Absolutely that’s fair, from what I can gather it’s the expected outcome of doing a basic redesign of a given circuit that often appears to be a good rule of thumb for most chip designers.
 
Sure you can get that … but that is also unlikely to happen (even for Mac level power/cooling). Who knows? maybe Apple will pull a rabbit out of their hat, but that bunny would be one of these:


Okay maybe a Mac Pro but even then

N3 is 15% performance increase at the same power, to make a 60% overall ST improvement reasonable with a reasonable “oh darn it’s too hot for an iPhone” power draw, the IPC gains would have to be huge. Possible? Yes. Likely? No.

I mean I am hoping for and expecting big gains - Apple is probably going to cramming quite a few ideas they’ve been working on while N3 was delayed, but that would still be amazing and way outside Apple’s performance per generation cadence which has been pretty steady. I’m expecting it to be on the high end given the circumstances, but that’s way beyond even my bullish expectations.
There's a current rumor that Apple is considering upping the max clock on a forthcoming M2 Ultra Mac Pro to 4.2 GHz. Based on the 2741 GB6 SC score for the 3.66 GHz M2 Max listed on Primate's site, that would give 2741*4.2/3.66 = 3145. To get to 3986 on an M3 at the same clock, you'd only need an additional 3986/3145 => 27% improvement from process + architecture, and the latter seems well within the realm of possibility.
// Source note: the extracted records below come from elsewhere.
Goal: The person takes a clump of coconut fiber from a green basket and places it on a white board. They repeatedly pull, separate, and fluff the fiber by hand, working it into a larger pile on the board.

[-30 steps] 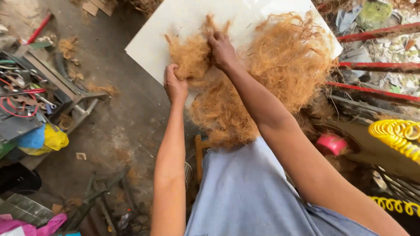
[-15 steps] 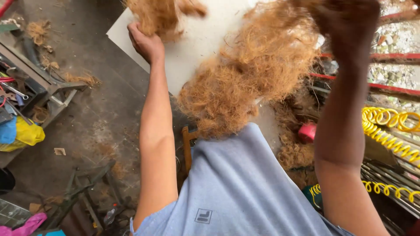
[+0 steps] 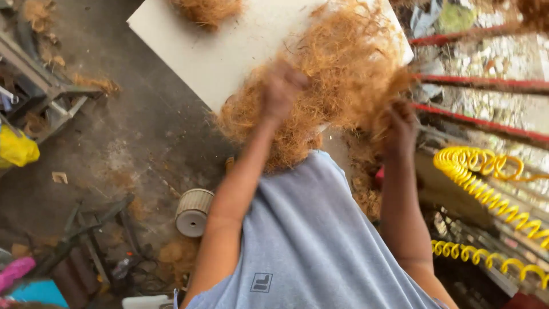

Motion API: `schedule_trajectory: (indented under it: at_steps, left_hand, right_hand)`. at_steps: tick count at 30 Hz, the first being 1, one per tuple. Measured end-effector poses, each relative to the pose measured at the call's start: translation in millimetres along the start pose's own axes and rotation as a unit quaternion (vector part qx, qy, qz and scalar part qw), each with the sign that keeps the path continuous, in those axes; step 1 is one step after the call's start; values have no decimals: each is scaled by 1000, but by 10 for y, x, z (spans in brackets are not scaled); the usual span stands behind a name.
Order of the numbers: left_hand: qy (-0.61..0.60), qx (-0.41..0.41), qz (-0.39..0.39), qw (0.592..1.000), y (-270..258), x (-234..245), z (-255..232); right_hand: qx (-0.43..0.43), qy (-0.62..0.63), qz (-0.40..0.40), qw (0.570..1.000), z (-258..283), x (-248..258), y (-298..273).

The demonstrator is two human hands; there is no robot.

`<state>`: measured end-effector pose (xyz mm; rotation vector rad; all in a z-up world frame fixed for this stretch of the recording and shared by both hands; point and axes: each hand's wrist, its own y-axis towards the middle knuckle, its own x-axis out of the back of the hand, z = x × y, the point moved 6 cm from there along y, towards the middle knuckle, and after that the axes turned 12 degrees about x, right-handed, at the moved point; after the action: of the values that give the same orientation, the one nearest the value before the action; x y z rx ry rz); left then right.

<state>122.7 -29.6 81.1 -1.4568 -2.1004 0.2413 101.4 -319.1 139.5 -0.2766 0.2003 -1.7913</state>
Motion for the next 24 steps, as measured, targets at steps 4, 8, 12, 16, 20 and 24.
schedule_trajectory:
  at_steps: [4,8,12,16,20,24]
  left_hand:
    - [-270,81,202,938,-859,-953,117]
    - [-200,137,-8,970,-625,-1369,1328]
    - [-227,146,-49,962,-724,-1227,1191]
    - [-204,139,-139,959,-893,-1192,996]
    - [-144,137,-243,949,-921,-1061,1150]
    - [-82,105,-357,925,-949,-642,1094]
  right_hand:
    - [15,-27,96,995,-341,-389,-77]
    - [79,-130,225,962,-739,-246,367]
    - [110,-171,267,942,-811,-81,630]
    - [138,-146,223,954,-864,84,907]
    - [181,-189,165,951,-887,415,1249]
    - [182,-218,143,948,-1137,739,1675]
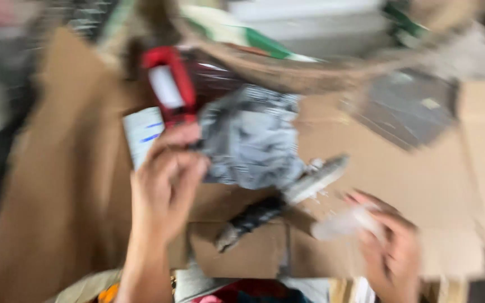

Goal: Trimming the base of a wax candle with a knife and inserting it into a plastic sleeve for packaging.

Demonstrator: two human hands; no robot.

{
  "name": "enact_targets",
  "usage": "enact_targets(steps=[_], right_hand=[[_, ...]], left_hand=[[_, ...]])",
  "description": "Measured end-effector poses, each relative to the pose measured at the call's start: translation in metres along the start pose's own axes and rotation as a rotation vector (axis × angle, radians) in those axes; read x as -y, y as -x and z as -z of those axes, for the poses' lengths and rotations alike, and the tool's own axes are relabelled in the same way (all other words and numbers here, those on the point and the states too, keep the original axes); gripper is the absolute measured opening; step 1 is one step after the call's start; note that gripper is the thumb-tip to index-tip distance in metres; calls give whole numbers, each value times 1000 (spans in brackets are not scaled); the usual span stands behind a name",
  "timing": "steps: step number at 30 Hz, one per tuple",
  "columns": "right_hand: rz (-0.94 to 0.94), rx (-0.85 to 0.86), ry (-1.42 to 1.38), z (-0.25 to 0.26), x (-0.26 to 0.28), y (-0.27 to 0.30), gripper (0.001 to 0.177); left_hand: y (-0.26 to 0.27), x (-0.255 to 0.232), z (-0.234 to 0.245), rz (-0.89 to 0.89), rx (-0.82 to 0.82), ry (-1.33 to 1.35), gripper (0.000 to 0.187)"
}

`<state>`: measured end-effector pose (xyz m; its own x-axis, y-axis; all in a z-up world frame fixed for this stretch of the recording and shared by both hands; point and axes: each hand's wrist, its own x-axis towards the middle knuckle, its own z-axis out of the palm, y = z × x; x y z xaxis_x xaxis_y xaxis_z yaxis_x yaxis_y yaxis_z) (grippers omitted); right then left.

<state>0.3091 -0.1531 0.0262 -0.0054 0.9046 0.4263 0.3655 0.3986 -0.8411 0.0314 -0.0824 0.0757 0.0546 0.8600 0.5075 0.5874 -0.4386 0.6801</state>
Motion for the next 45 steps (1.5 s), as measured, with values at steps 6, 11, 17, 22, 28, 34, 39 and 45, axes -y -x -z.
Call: enact_targets(steps=[6, 11, 17, 22, 28, 34, 39, 45], right_hand=[[7, 67, -25, 3, 19, -17, 19], [-39, 14, -83, 9, 4, -10, 16], [-2, 5, -170, 11, 2, -12, 26], [55, -45, -66, 8, 0, -11, 50], [134, -108, 9, 2, -1, -12, 24], [-37, -56, 107, 8, -1, 9, 38], [59, -47, 135, 11, 2, 7, 30], [119, -103, 177, 9, -5, 22, 25]], left_hand=[[12, -63, -66, -98, 349, 676, 15], [6, -80, -83, -116, 499, 763, 25], [5, -78, -100, -166, 502, 746, 32], [7, -73, -111, -200, 465, 705, 25], [6, -67, -115, -388, 379, 607, 20], [-1, -81, -103, -407, 404, 627, 5], [-6, -89, -97, -422, 449, 578, 5], [-7, -91, -102, -271, 519, 582, 11]])
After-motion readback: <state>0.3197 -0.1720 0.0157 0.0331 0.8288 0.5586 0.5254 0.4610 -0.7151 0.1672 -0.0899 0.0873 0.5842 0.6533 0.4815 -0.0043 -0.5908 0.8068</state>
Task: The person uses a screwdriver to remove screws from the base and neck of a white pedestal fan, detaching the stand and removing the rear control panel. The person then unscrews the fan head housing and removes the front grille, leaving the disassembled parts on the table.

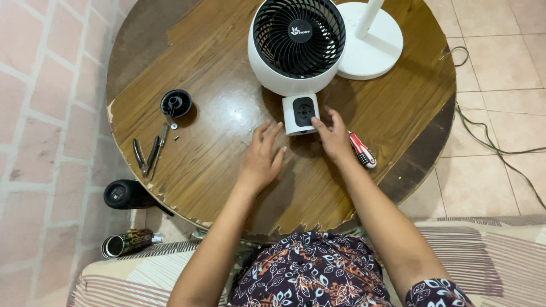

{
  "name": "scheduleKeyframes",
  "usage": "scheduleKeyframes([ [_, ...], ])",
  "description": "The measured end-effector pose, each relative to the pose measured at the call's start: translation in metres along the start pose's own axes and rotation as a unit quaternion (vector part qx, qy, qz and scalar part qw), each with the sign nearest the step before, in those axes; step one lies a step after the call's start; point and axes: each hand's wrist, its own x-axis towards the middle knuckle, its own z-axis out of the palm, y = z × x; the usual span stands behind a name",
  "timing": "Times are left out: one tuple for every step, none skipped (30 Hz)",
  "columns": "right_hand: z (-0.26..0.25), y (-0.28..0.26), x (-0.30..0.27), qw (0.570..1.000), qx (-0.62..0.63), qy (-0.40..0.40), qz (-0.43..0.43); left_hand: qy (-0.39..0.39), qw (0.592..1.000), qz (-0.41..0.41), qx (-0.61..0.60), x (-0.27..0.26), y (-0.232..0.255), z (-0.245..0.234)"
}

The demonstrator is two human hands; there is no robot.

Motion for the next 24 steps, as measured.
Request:
scheduleKeyframes([
  [0.002, -0.003, 0.003, 0.999, -0.043, 0.002, -0.011, -0.009, 1.0, 0.003, 0.002, 0.007, 0.005, 0.0],
  [0.005, -0.007, 0.005, 0.996, -0.087, 0.004, -0.022, -0.017, 1.0, 0.006, 0.004, 0.013, 0.01, -0.001],
  [0.007, -0.01, 0.005, 0.991, -0.129, 0.006, -0.033, -0.026, 1.0, 0.01, 0.006, 0.018, 0.015, -0.002],
  [0.011, -0.015, 0.004, 0.996, -0.084, -0.004, -0.023, -0.024, 0.999, 0.019, 0.014, 0.022, 0.02, -0.002],
  [0.015, -0.02, 0.002, 0.999, -0.04, -0.013, -0.012, -0.023, 0.999, 0.027, 0.022, 0.026, 0.024, -0.003],
  [0.019, -0.025, 0.001, 1.0, 0.005, -0.023, -0.001, -0.021, 0.999, 0.036, 0.029, 0.03, 0.027, -0.003],
  [0.02, -0.03, -0.002, 0.999, 0.001, -0.023, 0.026, -0.015, 0.998, 0.056, 0.035, 0.033, 0.029, -0.004],
  [0.019, -0.034, -0.005, 0.998, -0.002, -0.024, 0.054, -0.01, 0.996, 0.076, 0.04, 0.036, 0.031, -0.005],
  [0.018, -0.037, -0.009, 0.996, -0.006, -0.025, 0.083, -0.005, 0.994, 0.095, 0.046, 0.038, 0.033, -0.006],
  [0.019, -0.039, -0.013, 0.994, -0.009, -0.025, 0.107, -0.016, 0.995, 0.085, 0.054, 0.04, 0.034, -0.006],
  [0.018, -0.039, -0.016, 0.991, -0.012, -0.024, 0.131, -0.027, 0.995, 0.075, 0.062, 0.042, 0.036, -0.006],
  [0.017, -0.037, -0.019, 0.988, -0.014, -0.022, 0.154, -0.037, 0.995, 0.066, 0.071, 0.044, 0.037, -0.005],
  [0.017, -0.034, -0.021, 0.995, -0.012, -0.022, 0.098, -0.025, 0.994, 0.073, 0.078, 0.046, 0.038, -0.004],
  [0.017, -0.029, -0.024, 0.999, -0.01, -0.022, 0.042, -0.013, 0.993, 0.08, 0.085, 0.048, 0.039, -0.002],
  [0.016, -0.024, -0.026, 1.0, -0.008, -0.021, -0.014, -0.001, 0.992, 0.087, 0.091, 0.05, 0.04, -0.001],
  [0.015, -0.018, -0.028, 0.999, -0.02, -0.029, -0.01, 0.006, 0.992, 0.087, 0.086, 0.049, 0.041, 0.001],
  [0.013, -0.013, -0.03, 0.999, -0.033, -0.036, -0.006, 0.014, 0.993, 0.088, 0.081, 0.048, 0.042, 0.002],
  [0.011, -0.008, -0.032, 0.998, -0.045, -0.044, -0.002, 0.021, 0.993, 0.088, 0.076, 0.046, 0.043, 0.004],
  [0.01, -0.004, -0.035, 0.998, -0.04, -0.057, -0.006, 0.038, 0.991, 0.097, 0.08, 0.044, 0.044, 0.006],
  [0.009, 0.0, -0.038, 0.997, -0.035, -0.071, -0.01, 0.055, 0.989, 0.106, 0.084, 0.042, 0.044, 0.008],
  [0.009, 0.003, -0.04, 0.996, -0.03, -0.084, -0.013, 0.073, 0.987, 0.115, 0.088, 0.041, 0.044, 0.011],
  [0.008, 0.005, -0.042, 0.994, -0.035, -0.102, 0.011, 0.076, 0.985, 0.124, 0.096, 0.039, 0.044, 0.012],
  [0.007, 0.007, -0.045, 0.991, -0.04, -0.12, 0.037, 0.08, 0.982, 0.132, 0.105, 0.036, 0.044, 0.014],
  [0.007, 0.008, -0.047, 0.988, -0.044, -0.138, 0.062, 0.084, 0.98, 0.14, 0.113, 0.033, 0.043, 0.016],
])
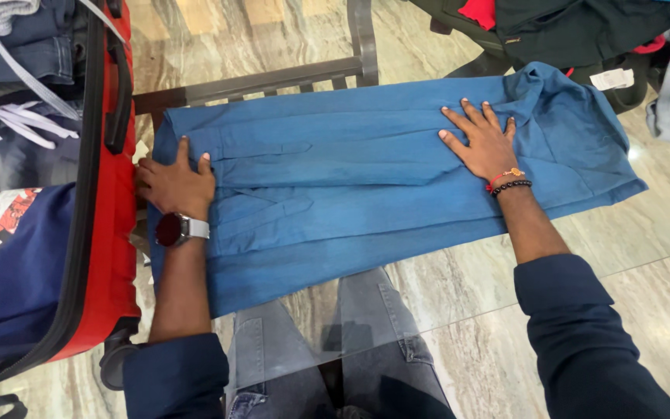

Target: The person folds a pair of trousers and a shirt by hand on a glass surface and places them into an open suitcase.

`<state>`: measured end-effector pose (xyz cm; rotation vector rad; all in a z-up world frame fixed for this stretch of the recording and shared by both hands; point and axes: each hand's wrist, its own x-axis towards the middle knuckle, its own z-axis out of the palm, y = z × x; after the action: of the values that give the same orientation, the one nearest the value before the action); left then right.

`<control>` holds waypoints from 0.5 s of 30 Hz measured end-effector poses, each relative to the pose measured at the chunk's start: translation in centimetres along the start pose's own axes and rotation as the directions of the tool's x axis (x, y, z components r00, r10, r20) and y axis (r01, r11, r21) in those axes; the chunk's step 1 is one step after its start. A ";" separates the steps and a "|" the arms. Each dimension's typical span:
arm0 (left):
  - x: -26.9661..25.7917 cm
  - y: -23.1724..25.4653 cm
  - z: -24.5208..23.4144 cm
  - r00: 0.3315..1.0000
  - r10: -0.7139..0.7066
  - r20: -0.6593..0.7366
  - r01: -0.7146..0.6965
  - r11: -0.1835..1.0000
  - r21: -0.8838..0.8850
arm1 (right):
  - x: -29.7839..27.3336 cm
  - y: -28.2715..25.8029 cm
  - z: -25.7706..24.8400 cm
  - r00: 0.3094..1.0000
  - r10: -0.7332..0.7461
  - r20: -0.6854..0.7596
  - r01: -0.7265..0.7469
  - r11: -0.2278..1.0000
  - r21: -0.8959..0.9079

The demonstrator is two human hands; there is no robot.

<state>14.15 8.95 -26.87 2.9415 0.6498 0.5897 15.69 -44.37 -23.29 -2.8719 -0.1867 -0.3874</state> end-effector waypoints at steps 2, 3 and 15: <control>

Of course they're not going to clock a production A-series that high—if the 3986 score is legit, they were just testing the A17 cores for clock scaling. But they could certainly put chips with those clocks in a Mac Pro—as well as their smaller Macs, if they limit those speeds to at most one or two cores (which would be a great approach, since most programs are single-threaded anyways) (essentially, they'd be adopting Intel's "turbo" model).
 
There's a current rumor that Apple is considering upping the max clock on a forthcoming M2 Ultra Mac Pro to 4.2 GHz. Based on the 2741 GB6 SC score for the 3.66 GHz M2 Max listed on Primate's site, that would give 2741*4.2/3.66 = 3145. To get to 3986 on an M3 at the same clock, you'd only need an additional 3986/3145 => 27% improvement from process + architecture, and the latter seems well within the realm of possibility.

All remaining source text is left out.